To do »
Repeat the entire listing exactly. Omit all pictures.

Supplied information »
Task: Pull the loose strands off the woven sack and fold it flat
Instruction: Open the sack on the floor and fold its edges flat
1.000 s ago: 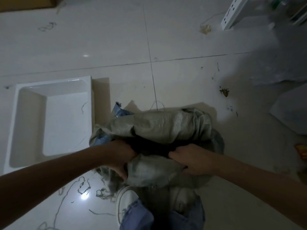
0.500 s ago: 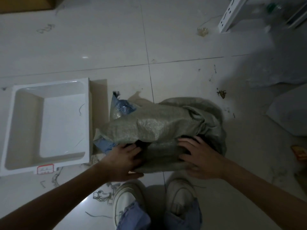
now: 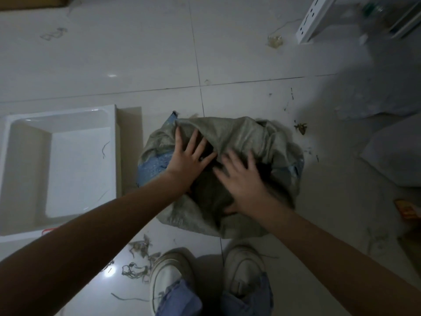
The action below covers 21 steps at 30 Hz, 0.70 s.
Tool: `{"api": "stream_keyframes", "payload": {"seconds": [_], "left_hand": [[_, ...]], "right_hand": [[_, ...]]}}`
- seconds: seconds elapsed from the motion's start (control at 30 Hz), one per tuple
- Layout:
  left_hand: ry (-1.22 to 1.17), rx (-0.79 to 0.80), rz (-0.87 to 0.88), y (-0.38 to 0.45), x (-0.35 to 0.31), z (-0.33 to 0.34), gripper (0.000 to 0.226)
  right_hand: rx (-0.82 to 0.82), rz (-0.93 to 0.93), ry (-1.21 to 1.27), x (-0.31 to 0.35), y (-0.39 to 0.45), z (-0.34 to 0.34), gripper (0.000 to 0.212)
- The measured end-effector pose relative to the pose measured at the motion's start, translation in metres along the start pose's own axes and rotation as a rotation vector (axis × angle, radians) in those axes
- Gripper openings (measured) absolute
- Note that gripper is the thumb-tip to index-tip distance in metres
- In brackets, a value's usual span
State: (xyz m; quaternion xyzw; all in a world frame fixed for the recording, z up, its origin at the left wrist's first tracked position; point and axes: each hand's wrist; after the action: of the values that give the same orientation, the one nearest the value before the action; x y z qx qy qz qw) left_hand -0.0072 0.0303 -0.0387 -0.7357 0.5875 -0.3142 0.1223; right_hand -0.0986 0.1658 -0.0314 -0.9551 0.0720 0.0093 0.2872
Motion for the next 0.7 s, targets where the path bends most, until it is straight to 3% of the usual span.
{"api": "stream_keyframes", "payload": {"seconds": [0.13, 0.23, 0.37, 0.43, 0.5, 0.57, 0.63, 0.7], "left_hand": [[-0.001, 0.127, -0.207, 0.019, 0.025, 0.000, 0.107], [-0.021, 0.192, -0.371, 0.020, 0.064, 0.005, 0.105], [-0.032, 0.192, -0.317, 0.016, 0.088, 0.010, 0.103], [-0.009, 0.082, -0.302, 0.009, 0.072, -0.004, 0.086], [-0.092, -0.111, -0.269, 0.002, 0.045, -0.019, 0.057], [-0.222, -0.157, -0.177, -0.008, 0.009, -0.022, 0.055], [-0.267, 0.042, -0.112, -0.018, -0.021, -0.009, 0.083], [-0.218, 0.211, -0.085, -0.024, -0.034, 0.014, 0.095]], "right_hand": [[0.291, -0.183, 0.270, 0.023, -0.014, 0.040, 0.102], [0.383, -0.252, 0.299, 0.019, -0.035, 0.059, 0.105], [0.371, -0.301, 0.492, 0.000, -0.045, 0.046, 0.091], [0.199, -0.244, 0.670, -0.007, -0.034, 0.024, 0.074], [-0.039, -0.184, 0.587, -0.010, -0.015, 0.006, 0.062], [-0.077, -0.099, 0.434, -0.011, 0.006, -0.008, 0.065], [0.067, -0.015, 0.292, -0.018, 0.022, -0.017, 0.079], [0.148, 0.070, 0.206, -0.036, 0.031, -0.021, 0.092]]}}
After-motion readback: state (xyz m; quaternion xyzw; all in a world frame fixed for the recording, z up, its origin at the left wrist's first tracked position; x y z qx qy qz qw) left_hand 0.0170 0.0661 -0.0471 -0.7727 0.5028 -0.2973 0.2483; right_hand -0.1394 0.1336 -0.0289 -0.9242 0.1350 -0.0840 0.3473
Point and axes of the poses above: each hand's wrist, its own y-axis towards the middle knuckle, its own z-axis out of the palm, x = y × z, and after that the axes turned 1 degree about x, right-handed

Exercise response »
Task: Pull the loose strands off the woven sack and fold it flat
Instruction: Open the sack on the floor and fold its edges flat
1.000 s ago: 
0.500 s ago: 
now: 
The action below covers 21 steps at 30 Hz, 0.70 s.
Tool: `{"api": "stream_keyframes", "payload": {"seconds": [_], "left_hand": [[_, ...]], "right_hand": [[_, ...]]}}`
- seconds: seconds elapsed from the motion's start (control at 30 Hz), one per tuple
- Layout:
  left_hand: ry (-1.22 to 1.17), rx (-0.79 to 0.80), rz (-0.87 to 0.88), y (-0.38 to 0.45), x (-0.35 to 0.31), z (-0.33 to 0.34), gripper (0.000 to 0.226)
  right_hand: rx (-0.82 to 0.82), rz (-0.93 to 0.93), ry (-1.21 to 1.27), x (-0.31 to 0.35), y (-0.39 to 0.45), z (-0.34 to 0.34), gripper (0.000 to 0.212)
- The measured end-effector pose relative to the pose measured at the motion's start, translation in metres along the start pose's own axes and rotation as a rotation vector (axis × angle, radians) in those axes
- Gripper openings (measured) absolute
- Note that gripper is the thumb-tip to index-tip distance in metres
- In brackets, a value's usual span
State: (xyz m; quaternion xyzw; all in a world frame fixed for the recording, z up, its origin at the left wrist's first tracked position; point and axes: each hand's wrist; after the action: of the values that give the same orientation, the one nearest the value before the action; x y z qx qy qz qw) left_hand -0.0072 0.0303 -0.0387 -0.7357 0.5875 -0.3142 0.1223; right_hand -0.0986 0.1658 -0.0314 -0.9551 0.0720 0.0093 0.2872
Motion for the next 0.7 s, targets where the path bends most, until it is straight to 3% of the usual span.
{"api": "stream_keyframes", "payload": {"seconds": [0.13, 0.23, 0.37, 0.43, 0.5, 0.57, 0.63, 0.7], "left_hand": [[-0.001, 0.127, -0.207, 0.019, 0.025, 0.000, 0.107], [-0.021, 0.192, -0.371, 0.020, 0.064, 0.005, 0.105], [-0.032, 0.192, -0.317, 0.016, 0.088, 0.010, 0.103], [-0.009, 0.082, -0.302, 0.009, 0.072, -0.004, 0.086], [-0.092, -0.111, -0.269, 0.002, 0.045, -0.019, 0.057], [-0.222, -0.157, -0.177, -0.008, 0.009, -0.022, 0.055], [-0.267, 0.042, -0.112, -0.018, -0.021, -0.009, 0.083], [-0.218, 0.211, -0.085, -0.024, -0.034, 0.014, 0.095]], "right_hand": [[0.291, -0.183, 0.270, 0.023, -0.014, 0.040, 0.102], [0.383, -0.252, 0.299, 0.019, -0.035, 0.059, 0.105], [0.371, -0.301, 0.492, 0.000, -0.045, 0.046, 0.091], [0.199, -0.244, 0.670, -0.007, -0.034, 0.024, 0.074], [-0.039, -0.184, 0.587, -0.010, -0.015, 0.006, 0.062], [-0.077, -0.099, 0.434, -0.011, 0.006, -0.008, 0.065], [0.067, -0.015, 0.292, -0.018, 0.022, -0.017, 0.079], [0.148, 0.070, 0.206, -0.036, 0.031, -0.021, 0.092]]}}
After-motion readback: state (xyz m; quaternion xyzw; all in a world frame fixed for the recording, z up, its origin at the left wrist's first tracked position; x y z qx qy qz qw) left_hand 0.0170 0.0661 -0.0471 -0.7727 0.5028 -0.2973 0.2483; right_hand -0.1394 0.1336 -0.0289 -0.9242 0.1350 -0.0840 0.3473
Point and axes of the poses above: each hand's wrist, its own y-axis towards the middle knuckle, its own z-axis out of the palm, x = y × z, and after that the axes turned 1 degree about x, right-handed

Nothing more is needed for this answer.